While hemp contains only trace amounts of THC (below 0.3% in general), marijuana is richer in this psychoactive compound. Therefore, different laws apply to marijuana- and hemp-derived CBD oil.

As the popularity of CBD continues to rise, Alabama becomes home to more and more CBD oil stores, with the largest concentrations in the most important cities such as Birmingham, Montgomery, Mobile, Tuscaloosa, and Huntsville. If you live near Hoover, Dothan, Decatur, Auburn, or Madison, the chances are that you will find some quality shops there, too.
So, if you’d rather not buy CBD online, we’ve profiled several heads and vape shops in Alabama where you can potentially find Cannabidiol.

Following the 2018 Farm Bill, CBD sourced from industrial hemp is federally legal and applies to all states. Hemp-derived CBD oil falls under the same importation and commerce regulations as other hemp products.
In 2016, the policy HB 393 was enacted to permit hemp cultivation for industrial purposes in Alabama. This legislation permits Alabama companies to create hemp cloth, paper, fuel, and other goods. Industrial hemp is not considered a controlled substance by the Controlled Substances Act (CSA).

Hemp production and sale, including its cannabinoids and CBD specifically, remain tightly regulated federally. The Farm Bill provides that individual states may also regulate and even prohibit CBD cultivation and commerce. States may attempt to regulate CBD in food, beverage, dietary supplements, and cosmetic products independently of the FDA’s rules.

To meet federal legal criteria, CBD oil must contain no more than 0.3 percent THC. Photo by: Gina Coleman/Weedmaps

Alabama CBD laws

Cannabidiol is a non-intoxicating molecule found in cannabis. It is the second-most abundant-cannabinoid in the plant after THC and has many potential therapeutic benefits, including analgesic, anti-inflammatory, anti-anxiety, and seizure-suppressant properties. CBD can be sourced from either marijuana or hemp plants.

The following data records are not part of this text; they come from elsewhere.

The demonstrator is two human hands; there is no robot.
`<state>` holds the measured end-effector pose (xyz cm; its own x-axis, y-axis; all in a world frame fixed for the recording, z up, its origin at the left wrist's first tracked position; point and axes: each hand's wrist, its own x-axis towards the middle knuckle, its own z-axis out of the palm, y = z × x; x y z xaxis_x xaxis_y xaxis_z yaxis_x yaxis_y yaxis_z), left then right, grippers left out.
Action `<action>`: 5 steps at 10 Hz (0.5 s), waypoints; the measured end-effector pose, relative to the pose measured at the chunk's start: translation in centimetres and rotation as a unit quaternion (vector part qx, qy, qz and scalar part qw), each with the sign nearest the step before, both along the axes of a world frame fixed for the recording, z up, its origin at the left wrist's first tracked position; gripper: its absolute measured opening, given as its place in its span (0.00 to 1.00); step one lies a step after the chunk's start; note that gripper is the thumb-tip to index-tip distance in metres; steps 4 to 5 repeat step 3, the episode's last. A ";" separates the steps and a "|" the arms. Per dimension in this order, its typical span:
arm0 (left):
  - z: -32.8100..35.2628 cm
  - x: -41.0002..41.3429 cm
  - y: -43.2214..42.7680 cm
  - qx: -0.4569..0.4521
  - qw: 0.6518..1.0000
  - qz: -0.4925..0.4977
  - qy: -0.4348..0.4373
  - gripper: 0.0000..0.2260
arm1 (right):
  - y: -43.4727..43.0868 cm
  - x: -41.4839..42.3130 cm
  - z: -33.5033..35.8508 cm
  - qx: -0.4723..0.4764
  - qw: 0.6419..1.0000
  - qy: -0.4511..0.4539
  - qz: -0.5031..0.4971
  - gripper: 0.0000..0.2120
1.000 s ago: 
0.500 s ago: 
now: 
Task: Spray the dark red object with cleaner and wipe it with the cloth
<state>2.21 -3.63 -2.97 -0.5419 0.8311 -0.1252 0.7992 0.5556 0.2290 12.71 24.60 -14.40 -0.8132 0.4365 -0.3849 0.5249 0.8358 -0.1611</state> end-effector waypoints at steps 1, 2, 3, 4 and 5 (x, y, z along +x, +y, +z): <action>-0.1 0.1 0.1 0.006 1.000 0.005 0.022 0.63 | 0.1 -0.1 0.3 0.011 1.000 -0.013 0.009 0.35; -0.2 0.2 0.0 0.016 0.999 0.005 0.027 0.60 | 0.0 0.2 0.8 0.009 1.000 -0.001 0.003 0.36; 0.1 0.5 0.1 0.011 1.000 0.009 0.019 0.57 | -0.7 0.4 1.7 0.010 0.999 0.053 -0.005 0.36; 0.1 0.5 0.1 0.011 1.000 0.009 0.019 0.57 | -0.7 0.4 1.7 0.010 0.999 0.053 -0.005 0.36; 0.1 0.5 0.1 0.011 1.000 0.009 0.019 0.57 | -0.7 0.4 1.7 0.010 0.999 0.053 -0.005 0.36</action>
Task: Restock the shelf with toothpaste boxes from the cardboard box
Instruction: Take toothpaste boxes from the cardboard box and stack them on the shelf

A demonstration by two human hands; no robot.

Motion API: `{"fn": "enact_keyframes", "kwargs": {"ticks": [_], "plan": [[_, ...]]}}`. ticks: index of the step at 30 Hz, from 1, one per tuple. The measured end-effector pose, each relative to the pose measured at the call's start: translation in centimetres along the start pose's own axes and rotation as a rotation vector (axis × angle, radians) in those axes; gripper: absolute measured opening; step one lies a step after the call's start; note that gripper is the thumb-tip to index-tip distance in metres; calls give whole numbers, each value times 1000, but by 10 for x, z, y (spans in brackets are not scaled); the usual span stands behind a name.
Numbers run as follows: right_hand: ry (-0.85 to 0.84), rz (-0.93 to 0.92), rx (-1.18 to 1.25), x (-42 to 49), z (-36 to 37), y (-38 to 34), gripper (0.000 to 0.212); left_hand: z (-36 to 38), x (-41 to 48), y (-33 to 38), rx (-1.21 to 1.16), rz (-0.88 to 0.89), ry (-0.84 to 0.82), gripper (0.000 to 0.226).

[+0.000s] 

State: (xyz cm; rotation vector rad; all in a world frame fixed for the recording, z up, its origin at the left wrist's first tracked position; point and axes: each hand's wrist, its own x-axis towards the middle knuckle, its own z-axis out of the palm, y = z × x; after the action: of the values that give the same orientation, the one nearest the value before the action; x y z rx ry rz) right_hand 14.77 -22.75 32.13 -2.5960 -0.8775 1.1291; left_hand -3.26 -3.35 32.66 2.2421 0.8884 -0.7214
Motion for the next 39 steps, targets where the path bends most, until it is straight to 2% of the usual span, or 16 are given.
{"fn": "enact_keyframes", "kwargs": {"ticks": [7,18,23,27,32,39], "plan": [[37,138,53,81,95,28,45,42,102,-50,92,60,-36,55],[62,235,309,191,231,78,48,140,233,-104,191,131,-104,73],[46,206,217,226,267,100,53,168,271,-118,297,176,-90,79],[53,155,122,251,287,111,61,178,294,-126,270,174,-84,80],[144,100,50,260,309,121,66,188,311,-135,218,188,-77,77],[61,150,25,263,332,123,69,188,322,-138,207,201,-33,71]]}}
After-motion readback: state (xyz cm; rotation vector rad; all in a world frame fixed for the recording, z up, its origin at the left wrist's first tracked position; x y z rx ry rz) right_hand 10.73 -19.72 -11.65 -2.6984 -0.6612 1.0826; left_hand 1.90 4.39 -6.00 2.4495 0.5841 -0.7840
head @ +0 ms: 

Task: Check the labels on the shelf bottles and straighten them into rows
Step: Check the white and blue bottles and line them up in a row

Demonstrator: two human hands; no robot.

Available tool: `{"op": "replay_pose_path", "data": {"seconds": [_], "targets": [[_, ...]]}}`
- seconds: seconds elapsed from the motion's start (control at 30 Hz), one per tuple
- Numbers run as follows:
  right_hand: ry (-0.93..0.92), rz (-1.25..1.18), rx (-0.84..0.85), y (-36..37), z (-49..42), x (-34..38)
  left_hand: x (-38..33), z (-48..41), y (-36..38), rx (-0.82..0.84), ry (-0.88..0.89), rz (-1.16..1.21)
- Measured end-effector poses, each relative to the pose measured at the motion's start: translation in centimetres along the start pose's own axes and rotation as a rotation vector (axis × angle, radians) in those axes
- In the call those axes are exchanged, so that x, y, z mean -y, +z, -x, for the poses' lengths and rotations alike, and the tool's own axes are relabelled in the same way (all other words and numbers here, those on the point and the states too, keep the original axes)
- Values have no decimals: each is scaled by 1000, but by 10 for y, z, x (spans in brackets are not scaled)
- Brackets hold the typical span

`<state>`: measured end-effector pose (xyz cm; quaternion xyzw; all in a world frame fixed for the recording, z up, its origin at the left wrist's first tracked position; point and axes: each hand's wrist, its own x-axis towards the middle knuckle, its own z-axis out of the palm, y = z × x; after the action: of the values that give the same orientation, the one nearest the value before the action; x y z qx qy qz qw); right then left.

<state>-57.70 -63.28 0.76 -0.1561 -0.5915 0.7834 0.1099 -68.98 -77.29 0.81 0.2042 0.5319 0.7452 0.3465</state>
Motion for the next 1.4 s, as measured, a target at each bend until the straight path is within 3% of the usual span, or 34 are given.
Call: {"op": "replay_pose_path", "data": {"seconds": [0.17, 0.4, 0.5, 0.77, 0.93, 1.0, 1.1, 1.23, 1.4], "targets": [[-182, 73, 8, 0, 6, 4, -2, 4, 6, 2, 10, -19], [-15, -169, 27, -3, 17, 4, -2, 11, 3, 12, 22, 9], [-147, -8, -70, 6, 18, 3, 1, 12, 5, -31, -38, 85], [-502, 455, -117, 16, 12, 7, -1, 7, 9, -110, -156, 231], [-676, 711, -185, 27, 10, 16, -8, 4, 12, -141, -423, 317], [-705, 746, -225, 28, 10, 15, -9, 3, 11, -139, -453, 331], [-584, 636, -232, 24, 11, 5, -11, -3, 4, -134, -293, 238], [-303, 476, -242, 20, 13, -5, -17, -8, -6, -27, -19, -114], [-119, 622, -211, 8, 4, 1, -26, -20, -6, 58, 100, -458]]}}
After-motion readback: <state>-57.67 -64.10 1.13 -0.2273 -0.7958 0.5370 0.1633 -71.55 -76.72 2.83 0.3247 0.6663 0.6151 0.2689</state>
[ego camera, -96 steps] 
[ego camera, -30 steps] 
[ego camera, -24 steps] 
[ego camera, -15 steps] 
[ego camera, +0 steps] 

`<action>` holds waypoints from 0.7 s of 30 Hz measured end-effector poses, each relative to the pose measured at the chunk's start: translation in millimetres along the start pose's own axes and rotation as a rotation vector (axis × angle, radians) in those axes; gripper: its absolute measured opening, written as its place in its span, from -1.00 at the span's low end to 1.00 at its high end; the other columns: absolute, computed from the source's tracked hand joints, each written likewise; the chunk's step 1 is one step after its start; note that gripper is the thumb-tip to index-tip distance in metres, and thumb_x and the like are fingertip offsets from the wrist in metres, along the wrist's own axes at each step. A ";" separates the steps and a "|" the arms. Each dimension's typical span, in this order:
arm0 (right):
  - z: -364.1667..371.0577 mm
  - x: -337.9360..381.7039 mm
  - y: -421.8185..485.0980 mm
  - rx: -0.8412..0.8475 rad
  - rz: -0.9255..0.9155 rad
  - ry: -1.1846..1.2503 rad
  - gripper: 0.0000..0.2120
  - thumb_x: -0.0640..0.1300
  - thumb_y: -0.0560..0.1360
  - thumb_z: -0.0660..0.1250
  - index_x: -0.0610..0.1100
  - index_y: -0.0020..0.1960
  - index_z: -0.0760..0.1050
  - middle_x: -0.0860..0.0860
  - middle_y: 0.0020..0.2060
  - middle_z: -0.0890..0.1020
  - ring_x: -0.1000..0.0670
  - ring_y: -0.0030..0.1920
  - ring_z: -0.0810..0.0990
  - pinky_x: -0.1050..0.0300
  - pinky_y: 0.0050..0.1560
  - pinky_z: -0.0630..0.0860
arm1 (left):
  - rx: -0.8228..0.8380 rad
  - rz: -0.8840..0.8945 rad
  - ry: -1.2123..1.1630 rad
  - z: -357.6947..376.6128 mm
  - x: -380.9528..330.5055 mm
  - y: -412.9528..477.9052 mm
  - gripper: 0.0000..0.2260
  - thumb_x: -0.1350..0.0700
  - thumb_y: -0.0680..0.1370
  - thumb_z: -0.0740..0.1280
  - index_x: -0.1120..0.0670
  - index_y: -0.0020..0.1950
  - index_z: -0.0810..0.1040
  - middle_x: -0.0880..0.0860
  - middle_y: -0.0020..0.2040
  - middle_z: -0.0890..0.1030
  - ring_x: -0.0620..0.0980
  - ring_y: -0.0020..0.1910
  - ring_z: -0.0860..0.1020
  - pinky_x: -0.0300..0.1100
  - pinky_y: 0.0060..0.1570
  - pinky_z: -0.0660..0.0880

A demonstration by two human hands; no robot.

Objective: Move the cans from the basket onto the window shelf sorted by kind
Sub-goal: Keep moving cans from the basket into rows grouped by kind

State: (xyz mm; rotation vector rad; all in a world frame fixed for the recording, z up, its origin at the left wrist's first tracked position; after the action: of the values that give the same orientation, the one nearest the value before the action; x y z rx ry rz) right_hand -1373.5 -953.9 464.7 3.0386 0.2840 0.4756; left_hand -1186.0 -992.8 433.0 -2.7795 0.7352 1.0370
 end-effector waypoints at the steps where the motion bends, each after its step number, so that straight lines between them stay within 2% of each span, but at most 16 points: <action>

Participants in the Alabama Industrial Hemp Research Program are required to submit several reports regularly to the ADAI. Failure to submit any report, reporting false information, not paying fees, or growing a hemp product that tests above the legal THC limits are all in violation of ADAI regulations. These violations are subject to civil penalties up to $500 and disciplinary sanctions including revocation of an application.

In 2018, Congress passed the Farm Bill and legalized hemp cultivation, creating a pathway to remove cannabis from Schedule 1. The Farm Bill defined hemp as cannabis that contains less than 0.3% THC by weight and marijuana as cannabis with more than that amount. Hemp-derived CBD was thus removed from its Schedule 1 designation, but CBD derived from the marijuana plant is still considered federally illegal because of marijuana’s federally illegal status. Hemp is considered an agricultural commodity, but still must be produced and sold under specific federal regulations, which were not finalized when hemp was legalized.